Assignment: Go to the line below containing "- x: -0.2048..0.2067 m" and print exactly from there through the line containing "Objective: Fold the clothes", both included. Print nothing else.

Data extracted from a collection:
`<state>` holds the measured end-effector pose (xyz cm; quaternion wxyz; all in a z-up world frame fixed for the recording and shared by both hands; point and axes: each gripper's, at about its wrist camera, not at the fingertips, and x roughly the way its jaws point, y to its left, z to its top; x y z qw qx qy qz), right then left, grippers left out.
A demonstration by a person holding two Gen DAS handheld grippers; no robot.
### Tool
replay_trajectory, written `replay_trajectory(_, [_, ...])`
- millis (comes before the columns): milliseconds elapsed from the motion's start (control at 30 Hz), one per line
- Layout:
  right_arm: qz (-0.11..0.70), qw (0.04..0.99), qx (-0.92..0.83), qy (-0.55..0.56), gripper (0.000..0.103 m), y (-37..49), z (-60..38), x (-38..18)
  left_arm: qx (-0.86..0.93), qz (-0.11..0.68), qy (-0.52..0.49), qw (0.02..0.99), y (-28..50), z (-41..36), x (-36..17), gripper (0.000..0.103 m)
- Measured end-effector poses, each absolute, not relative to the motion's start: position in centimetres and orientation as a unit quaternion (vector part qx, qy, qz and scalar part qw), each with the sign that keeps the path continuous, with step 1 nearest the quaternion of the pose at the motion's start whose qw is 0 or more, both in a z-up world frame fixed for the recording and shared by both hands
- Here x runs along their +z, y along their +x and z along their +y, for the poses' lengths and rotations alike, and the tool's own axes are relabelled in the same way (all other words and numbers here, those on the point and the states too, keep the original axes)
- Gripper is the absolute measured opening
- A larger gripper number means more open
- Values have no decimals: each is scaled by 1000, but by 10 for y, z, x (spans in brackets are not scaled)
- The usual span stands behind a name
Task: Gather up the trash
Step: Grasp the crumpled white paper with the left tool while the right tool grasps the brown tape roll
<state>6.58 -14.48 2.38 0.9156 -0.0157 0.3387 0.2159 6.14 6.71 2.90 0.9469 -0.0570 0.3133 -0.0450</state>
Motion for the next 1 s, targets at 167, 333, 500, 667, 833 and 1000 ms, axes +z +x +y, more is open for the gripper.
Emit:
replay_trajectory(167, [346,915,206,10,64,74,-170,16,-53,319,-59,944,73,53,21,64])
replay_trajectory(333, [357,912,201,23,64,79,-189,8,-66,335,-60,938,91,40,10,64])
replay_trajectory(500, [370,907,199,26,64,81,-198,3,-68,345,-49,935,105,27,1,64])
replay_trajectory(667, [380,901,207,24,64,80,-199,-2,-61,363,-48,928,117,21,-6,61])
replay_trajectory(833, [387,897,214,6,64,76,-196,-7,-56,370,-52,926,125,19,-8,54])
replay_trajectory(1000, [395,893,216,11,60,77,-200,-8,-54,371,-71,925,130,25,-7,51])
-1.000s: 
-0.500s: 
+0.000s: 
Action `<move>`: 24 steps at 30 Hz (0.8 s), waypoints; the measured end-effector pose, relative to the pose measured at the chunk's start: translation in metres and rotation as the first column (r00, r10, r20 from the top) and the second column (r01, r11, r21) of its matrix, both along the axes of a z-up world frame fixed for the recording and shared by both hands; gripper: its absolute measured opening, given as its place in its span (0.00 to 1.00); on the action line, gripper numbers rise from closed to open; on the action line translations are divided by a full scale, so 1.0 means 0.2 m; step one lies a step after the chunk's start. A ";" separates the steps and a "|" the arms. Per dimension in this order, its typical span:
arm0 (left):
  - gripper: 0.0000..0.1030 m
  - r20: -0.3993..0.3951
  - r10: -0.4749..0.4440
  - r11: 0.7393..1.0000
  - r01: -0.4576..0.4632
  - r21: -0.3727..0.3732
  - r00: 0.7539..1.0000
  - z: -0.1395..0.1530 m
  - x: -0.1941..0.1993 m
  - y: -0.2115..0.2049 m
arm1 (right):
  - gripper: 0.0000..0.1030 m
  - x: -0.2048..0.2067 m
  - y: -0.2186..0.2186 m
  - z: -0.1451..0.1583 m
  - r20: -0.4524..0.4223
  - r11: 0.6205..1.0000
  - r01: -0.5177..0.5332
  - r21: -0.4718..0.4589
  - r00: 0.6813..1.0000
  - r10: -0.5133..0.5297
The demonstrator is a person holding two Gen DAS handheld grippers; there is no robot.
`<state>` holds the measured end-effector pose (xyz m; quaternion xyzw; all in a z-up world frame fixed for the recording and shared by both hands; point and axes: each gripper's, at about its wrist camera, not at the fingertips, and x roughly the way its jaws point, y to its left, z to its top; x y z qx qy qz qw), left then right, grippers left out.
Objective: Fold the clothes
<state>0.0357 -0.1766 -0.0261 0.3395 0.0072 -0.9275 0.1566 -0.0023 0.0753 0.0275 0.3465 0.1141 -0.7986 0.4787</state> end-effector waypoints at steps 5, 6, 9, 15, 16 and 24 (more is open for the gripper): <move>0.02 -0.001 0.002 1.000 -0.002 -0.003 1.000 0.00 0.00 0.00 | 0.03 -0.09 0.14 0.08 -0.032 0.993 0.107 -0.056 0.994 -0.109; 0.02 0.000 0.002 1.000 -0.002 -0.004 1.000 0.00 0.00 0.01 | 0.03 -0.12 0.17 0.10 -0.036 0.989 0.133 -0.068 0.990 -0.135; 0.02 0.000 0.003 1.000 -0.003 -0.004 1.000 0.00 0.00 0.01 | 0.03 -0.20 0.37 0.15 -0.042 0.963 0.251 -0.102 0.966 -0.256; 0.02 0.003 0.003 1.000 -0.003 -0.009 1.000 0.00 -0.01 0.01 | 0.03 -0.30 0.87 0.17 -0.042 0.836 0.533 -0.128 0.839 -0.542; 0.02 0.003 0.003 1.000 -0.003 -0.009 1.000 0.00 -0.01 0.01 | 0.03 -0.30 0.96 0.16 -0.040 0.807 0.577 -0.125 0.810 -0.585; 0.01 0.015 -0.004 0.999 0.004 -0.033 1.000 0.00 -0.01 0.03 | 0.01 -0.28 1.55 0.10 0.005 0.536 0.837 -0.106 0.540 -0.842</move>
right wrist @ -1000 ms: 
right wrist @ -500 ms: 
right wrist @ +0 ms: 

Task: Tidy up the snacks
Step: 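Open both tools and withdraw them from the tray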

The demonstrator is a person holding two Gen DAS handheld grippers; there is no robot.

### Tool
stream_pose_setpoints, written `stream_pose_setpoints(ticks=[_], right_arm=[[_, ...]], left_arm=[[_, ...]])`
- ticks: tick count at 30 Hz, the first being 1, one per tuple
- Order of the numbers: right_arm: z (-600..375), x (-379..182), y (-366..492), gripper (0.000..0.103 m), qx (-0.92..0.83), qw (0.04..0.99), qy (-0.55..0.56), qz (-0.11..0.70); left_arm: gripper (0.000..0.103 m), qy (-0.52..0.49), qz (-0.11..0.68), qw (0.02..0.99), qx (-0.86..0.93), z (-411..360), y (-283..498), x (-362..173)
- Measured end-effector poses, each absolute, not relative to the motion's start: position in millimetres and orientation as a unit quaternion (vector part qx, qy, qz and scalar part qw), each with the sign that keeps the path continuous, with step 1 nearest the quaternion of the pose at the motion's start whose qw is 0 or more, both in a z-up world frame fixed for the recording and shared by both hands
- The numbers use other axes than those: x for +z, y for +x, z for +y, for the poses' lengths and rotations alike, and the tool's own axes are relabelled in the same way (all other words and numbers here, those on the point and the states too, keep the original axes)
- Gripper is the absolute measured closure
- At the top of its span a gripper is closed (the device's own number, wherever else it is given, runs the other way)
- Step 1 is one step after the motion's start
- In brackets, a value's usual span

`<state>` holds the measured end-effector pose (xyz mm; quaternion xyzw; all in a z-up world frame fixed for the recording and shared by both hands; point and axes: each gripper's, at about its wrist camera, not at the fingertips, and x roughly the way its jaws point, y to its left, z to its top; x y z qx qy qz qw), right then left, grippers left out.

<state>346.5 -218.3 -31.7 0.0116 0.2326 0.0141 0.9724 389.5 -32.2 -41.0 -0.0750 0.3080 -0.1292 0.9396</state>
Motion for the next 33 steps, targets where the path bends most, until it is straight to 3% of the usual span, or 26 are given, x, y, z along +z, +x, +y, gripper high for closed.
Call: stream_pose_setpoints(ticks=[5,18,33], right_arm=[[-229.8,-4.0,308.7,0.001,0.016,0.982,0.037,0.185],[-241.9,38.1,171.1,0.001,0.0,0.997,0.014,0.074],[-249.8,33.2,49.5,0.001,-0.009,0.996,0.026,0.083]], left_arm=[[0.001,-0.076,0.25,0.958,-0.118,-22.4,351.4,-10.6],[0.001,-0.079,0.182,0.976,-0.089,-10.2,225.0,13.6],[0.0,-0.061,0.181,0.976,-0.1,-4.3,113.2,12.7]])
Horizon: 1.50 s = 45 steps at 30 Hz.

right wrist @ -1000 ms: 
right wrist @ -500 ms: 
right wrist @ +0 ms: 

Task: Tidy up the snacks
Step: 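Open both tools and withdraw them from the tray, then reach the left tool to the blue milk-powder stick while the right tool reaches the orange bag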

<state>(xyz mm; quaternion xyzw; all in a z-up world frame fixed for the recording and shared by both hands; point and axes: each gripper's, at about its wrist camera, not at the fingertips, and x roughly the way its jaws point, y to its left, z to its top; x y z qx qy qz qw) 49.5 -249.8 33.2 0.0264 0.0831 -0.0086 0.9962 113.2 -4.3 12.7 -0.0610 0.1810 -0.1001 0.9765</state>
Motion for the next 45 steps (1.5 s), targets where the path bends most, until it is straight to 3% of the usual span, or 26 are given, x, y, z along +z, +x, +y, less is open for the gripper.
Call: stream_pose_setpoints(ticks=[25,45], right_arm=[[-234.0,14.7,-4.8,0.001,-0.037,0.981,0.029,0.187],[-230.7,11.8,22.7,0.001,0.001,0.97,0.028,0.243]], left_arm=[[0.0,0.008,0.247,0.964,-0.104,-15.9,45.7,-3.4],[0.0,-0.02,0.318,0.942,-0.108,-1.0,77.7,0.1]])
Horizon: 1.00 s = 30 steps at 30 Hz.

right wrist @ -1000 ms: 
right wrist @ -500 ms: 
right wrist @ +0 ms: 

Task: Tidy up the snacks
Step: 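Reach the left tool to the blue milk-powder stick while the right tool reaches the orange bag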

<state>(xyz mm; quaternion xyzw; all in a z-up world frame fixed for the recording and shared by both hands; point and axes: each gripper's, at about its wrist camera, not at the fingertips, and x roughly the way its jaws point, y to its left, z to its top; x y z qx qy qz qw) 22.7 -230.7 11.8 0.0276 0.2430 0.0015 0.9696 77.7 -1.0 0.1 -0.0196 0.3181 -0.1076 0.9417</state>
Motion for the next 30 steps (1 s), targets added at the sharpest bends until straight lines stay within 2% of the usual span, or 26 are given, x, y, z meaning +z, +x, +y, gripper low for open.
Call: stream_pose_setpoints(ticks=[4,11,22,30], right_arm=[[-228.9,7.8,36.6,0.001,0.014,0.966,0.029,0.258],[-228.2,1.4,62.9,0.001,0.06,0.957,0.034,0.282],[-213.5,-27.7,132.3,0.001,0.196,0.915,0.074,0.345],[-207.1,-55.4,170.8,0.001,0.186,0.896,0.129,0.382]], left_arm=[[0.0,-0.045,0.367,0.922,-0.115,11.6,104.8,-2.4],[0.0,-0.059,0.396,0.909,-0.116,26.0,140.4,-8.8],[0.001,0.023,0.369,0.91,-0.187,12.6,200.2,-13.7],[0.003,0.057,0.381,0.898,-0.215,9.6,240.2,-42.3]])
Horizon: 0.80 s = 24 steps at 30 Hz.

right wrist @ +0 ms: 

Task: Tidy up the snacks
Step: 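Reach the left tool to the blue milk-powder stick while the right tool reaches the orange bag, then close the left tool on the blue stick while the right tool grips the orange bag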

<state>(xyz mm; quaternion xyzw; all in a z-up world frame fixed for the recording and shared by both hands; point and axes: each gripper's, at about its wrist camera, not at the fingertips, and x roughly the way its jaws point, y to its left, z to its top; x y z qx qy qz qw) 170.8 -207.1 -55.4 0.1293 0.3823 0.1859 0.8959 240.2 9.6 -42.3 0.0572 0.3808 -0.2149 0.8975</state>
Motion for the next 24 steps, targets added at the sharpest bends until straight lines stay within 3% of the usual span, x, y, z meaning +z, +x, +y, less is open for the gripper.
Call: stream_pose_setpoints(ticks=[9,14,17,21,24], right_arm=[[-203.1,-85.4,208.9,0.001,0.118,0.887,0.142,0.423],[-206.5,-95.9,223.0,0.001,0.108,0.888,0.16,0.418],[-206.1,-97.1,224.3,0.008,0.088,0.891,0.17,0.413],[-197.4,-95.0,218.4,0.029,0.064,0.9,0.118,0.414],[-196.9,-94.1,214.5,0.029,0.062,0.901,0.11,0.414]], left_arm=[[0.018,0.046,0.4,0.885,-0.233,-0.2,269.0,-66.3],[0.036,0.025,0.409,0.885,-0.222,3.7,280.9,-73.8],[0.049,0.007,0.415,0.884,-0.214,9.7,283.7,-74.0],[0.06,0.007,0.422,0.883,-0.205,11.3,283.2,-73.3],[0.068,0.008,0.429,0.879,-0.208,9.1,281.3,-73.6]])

Solution to the exercise:
  - x: -0.2048..0.2067 m
  - y: -0.2186..0.2186 m
  - z: -0.1451..0.1583 m
  - r20: -0.4524..0.4223
  - r11: 0.6205..1.0000
  - r01: -0.5177..0.5332
  - r21: -0.4718..0.4589
  - r00: 0.6813..1.0000
  - r10: -0.5133..0.5297
The demonstrator is a person holding two Gen DAS handheld grippers; there is no robot.
`<state>` holds the measured end-effector pose (xyz m; quaternion xyzw; all in a z-up world frame fixed for the recording and shared by both hands; point and axes: each gripper's, at about its wrist camera, not at the fingertips, and x roughly the way its jaws point, y to its left, z to its top; x y z qx qy qz qw), left then right, grippers left out.
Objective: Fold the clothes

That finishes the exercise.